WHAT IS REQUIRED:
From start to finish, set down the entries below exactly, leaving out the pictures.
━━ DATA SHOWN ━━
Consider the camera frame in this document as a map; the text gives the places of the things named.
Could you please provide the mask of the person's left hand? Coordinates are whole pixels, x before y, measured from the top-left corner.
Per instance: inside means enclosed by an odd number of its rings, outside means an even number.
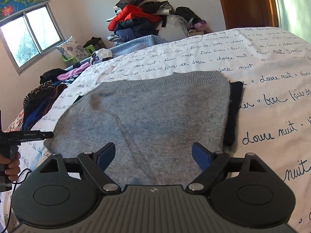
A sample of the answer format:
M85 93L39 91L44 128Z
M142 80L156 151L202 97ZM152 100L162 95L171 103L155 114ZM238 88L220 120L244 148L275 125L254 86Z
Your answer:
━━━
RESULT:
Consider the camera frame in this document as a map; the text gives the places of the things named.
Could you please provide the mask of the person's left hand? Coordinates are whole pixels, x before y, measured from the top-left corner.
Per instance: inside means enclosed by an odd number of its rings, outside means an even number.
A sample of the answer format:
M85 93L39 91L44 128Z
M142 80L156 151L202 97ZM152 100L162 95L171 103L155 114ZM238 88L220 120L244 148L275 125L254 86Z
Your answer:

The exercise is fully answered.